Word here represents a specific orderings of letters.
Example: if a collection of letters is [a,b,b], possible words are aab, aba, baa.
Examples
Input: RRD
Output: 3, options are RRD, RDR, DRR
Input: RRDD
Output: 6, RDDR, DRRD, RDRD, DRDR, RRDD, DDRR
Why Can’t We Use Other Formulas?
Let’s suppose the collection of letters is: RRD.
To differentiate between the two Rs, let’s denote them as R1 and R2.
Permutation Formula (n!)
It doesn’t make sense to use the permutation formula, because even though R1-R2-D is a different permutation from R2-R1-D, it is the same word (using our definition from before).
Combination Formula (nCk)
But can we use the combinations formula? Kind of, we will use a related formula, but we can’t use it directly at the moment. Why?
Because what are we choosing? How does this formula work for repeated/duplicated letters? We’re not choosing 2 letters from all the letters, we want to make unique words!
So How To Think About This Problem?
Defining the formula
Let’s think about it this way, C is the number of unique letter combinations, or unique words.

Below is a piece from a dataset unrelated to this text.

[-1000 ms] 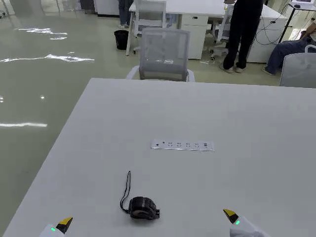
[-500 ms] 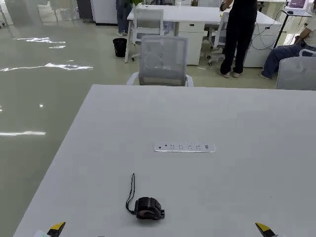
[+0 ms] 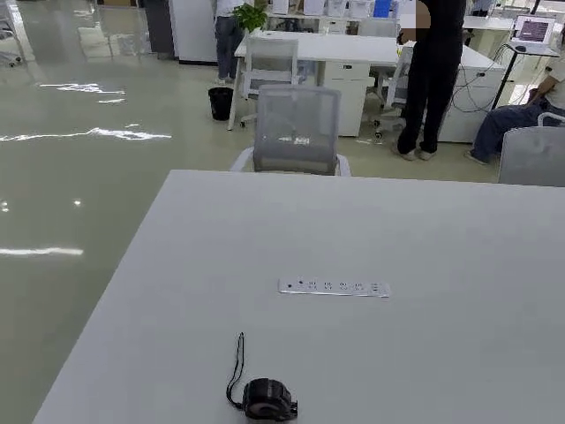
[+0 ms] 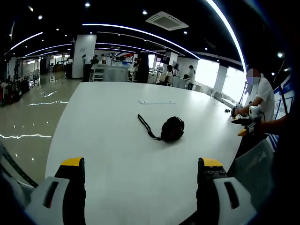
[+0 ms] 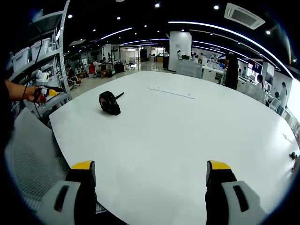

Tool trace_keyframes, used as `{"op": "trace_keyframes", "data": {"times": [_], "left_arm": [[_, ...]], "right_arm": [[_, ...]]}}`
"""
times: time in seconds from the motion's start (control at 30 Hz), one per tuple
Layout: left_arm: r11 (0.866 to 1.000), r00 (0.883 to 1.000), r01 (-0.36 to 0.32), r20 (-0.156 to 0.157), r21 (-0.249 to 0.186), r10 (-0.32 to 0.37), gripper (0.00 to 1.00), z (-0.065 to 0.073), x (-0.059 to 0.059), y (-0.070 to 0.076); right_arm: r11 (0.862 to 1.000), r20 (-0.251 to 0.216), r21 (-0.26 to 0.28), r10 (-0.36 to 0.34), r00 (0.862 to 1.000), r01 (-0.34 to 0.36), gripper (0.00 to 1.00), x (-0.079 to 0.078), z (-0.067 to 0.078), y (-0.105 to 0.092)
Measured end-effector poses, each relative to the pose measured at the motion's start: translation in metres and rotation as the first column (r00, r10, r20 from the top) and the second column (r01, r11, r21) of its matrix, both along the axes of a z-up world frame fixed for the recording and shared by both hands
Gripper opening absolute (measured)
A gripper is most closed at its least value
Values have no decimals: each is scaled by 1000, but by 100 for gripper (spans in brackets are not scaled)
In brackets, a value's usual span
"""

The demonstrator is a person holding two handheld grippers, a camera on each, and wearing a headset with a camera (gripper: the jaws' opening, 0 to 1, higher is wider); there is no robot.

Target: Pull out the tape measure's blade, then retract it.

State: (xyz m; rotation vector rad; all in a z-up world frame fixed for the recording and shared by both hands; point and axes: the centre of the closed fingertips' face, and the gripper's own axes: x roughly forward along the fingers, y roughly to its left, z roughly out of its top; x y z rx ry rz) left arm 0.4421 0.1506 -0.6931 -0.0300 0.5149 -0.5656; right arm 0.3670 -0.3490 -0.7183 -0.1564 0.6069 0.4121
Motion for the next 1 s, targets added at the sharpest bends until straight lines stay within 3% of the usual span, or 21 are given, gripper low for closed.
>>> {"op": "trace_keyframes", "data": {"times": [0.17,0.37,0.6,1.0], "left_arm": [[999,999,24,20,37,-25,99,2,1,-2],[999,999,32,13,29,-33,99,0,0,-3],[999,1000,29,3,21,-29,99,-4,-1,-5],[999,999,37,0,25,-37,99,-4,4,-5]], "right_arm": [[999,-5,14,-36,999,36,100,1,-3,-7],[999,-14,2,-33,999,33,100,-7,-9,-5],[999,-11,32,-44,999,44,100,-9,-3,-7],[999,-8,9,-49,999,49,100,-10,0,-13]]}}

But remember, for each C (aka unique word), if there are repeated letters, there can be more that one permutation which will still yield the same word. We need to account for that.

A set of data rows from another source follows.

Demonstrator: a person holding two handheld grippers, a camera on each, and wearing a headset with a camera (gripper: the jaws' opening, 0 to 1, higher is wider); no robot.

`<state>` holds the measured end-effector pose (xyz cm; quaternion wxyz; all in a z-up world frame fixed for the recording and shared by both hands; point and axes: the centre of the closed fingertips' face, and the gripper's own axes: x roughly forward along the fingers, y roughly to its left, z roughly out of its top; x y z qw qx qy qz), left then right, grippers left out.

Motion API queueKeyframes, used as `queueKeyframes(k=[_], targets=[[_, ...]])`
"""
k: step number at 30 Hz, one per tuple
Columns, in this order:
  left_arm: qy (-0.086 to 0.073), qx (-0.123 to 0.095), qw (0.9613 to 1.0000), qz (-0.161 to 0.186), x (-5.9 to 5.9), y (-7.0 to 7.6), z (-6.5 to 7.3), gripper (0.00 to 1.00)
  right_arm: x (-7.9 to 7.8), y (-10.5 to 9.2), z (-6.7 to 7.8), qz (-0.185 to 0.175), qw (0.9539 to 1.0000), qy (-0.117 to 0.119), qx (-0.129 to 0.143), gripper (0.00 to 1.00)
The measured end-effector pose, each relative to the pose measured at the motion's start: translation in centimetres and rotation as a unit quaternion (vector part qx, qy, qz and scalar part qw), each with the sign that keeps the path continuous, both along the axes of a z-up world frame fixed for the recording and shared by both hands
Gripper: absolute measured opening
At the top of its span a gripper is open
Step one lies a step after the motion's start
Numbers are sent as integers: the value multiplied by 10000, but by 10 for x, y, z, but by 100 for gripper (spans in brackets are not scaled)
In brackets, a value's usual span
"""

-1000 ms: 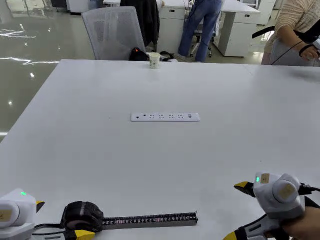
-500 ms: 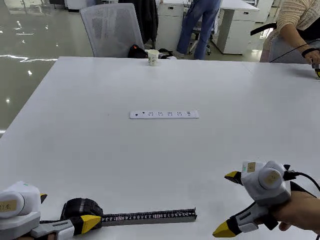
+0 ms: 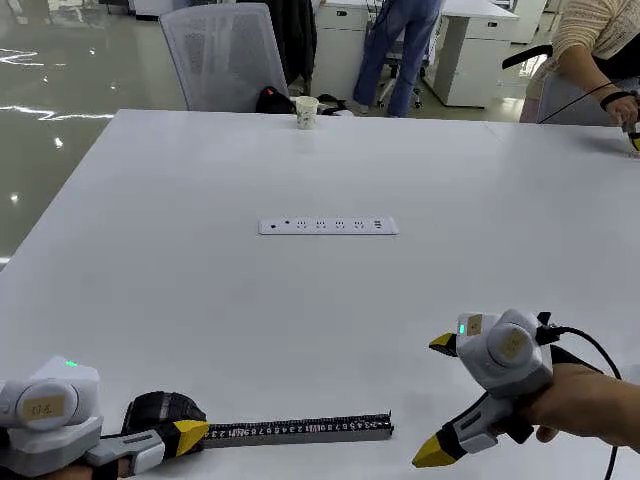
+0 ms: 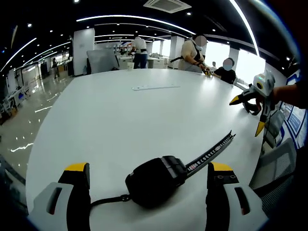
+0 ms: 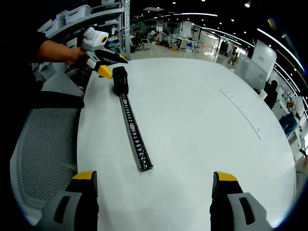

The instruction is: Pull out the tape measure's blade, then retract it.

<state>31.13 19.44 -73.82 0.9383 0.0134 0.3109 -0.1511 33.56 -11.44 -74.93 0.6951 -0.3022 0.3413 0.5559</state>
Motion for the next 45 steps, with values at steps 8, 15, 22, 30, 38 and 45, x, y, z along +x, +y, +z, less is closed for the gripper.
queueKeyframes(k=[8,15,22,30,38,45], targets=[[-58,1,10000,43,4,-8,-4,99,3,12,-5,325,9994,-90,-40,99],[-216,-81,9997,127,9,-15,-4,99,6,20,-11,510,9985,-45,-186,99],[-322,-50,9993,199,9,-19,-5,99,5,23,-21,671,9972,78,-316,99],[-543,-30,9963,662,12,-13,-4,99,5,24,-34,769,9955,238,-497,92],[-622,111,9944,846,12,-8,-10,99,8,26,-41,875,9939,294,-597,83],[-700,5,9934,909,9,-9,-13,99,2,26,-47,1019,9915,420,-697,67]])
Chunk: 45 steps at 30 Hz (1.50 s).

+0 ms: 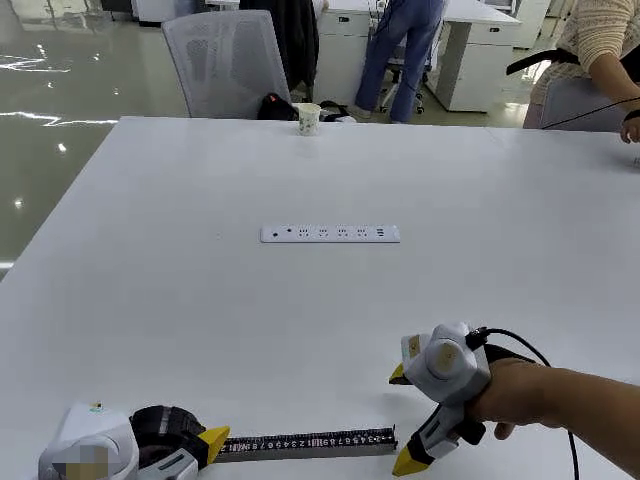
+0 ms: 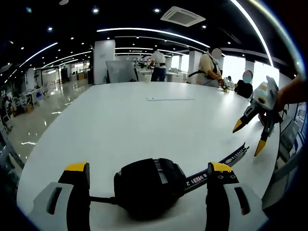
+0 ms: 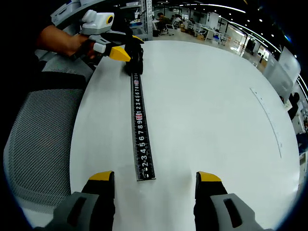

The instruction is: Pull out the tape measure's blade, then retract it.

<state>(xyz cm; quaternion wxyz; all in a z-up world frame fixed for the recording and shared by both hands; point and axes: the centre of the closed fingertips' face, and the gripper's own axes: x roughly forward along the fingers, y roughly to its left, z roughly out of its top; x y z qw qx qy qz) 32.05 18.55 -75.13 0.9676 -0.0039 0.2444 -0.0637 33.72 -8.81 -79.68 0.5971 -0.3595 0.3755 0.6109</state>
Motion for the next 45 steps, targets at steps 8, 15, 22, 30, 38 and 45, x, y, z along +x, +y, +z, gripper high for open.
queueKeyframes(k=[8,15,22,30,38,45], targets=[[-58,-27,10000,24,3,-2,-1,99,-8,-2,-3,205,9997,58,-91,46],[-94,-28,9999,46,4,-1,0,99,-11,-3,-4,350,9993,45,-155,32],[-102,-49,9999,52,4,0,-1,99,-12,-1,-4,383,9991,42,-172,25],[-108,-84,9999,75,4,1,-1,99,-14,-1,-8,455,9987,56,-238,18],[-125,-98,9998,72,4,0,0,99,-14,0,-12,582,9978,-15,-312,15],[-76,-54,9998,166,3,4,-2,97,-13,-1,-13,598,9975,-79,-363,12]])
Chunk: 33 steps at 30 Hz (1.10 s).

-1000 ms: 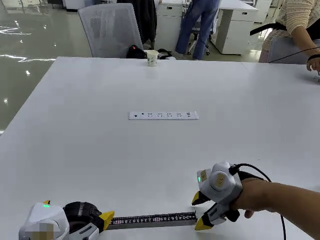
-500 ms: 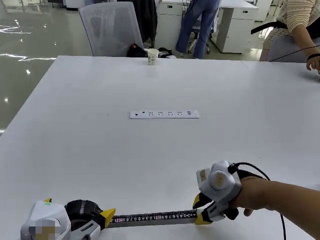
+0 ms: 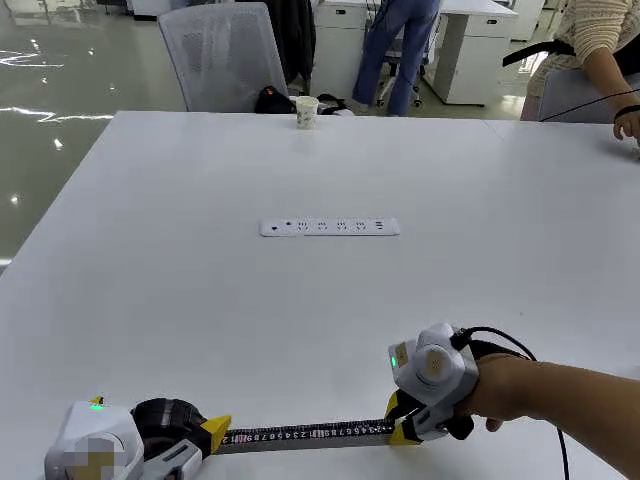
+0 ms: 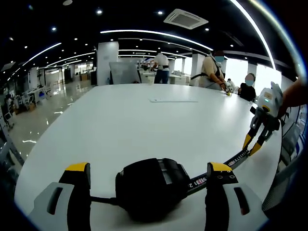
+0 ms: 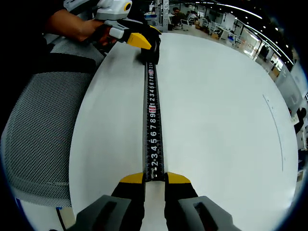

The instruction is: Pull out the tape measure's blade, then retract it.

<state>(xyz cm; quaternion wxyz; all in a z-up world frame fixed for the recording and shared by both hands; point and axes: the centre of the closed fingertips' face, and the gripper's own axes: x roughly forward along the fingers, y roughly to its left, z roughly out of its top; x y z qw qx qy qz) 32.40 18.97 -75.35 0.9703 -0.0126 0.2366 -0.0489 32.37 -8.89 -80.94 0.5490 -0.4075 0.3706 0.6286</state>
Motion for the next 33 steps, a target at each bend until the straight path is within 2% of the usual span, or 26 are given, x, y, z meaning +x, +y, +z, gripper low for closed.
queueKeyframes(k=[3,5,15,21,23,33], targets=[[0,22,10000,3,0,0,-1,95,-1,0,0,80,9999,-105,-72,12],[55,11,10000,13,-2,0,-4,91,-1,0,-1,45,9998,-137,-127,11],[195,-74,9998,37,-5,-4,-10,77,0,-1,-1,-91,9998,-77,-129,11],[439,-108,9989,77,-7,-5,-19,70,0,0,-1,-185,9997,-49,-130,11],[372,-108,9992,68,-7,-5,-17,69,0,-1,-1,-200,9997,-45,-135,11],[461,-248,9985,176,-7,-5,-18,63,1,-1,-1,-319,9994,33,-103,11]])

Next, there is a calculable total number of permutations, which can be found by the permutation formula, n!, where n is the size of the collection of letters.
So with that in mind, think about following equation and validate it to yourself:
(Number of unique letter combinations, or C) x (All of the permutations of C which result in the same word) = Total number of permutations
or
C * Number_Perms_For_Each = n!
Number of Permutations for Each Unique Word
Let’s think about the collection of letters as [D1, D2, R1, R2] and word DDRR.

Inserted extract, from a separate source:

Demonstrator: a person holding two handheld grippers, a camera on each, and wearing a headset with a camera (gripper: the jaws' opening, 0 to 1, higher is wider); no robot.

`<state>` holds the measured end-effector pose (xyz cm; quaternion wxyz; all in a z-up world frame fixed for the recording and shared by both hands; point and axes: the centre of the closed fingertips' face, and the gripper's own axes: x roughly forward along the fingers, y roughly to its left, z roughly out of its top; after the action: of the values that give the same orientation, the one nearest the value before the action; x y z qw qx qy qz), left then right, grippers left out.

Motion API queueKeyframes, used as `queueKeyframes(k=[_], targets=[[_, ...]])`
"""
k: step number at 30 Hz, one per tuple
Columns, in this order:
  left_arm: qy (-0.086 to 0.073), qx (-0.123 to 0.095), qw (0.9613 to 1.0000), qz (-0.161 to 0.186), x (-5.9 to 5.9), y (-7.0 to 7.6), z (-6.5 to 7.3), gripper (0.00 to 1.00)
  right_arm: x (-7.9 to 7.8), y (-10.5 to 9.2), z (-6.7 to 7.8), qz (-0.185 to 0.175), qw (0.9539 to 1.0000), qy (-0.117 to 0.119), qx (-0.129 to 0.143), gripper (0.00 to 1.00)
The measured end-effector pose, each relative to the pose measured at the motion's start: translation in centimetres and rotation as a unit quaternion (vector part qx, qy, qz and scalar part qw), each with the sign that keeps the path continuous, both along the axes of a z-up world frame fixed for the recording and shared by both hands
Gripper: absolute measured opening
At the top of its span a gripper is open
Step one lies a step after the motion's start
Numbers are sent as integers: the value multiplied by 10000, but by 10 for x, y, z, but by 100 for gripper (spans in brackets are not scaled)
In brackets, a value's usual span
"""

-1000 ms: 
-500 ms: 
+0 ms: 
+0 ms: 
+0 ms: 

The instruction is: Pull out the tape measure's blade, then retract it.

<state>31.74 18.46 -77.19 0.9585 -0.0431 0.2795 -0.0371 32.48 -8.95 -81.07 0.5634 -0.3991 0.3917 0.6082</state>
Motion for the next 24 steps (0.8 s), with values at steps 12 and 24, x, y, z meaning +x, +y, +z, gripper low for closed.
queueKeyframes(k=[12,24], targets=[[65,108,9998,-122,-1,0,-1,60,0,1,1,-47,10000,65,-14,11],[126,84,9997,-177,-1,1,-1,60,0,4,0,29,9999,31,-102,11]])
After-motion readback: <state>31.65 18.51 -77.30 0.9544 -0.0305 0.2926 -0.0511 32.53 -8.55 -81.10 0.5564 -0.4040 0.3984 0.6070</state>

We want to come up with the number of permutations of the letters that yield the same word.
The valid permutations: [D2, D1, R1, R2], [D1, D2, R2, R1], [D1, D2, R2, R1], [D2, D1, R2, R1].
One way to think about this is that the number of ways to switch letters and have the same word is to perform a permutation for each letter group i, which is equal to numLetters(i) and then multiplying all of these together.
Back to the formula
Our unknown is C, we can calculate the n!, and finally we can find the number of permutations of C because we know it will contain a specified number of letters types and their frequency.
So the formula turns into:
C = n! / Number_Perms_For_Each
Example
Say we have RRDD, we know R should show up twice and D should show up twice.
For each combination, there are many permutations of letters that result in the same word, this will be 2!2!
C = 4! / ( 2! * 2!) = 4 * 3 / 2 = 2 * 3 = 6
Which makes sense, since the valid six unique words are: RRDD, DDRR, RDDR, DRRD, RDRD, DRDR.
I want to think about this a bit more.
Though, honestly this is just a multinomial expansion, but this is just another way of looking at it.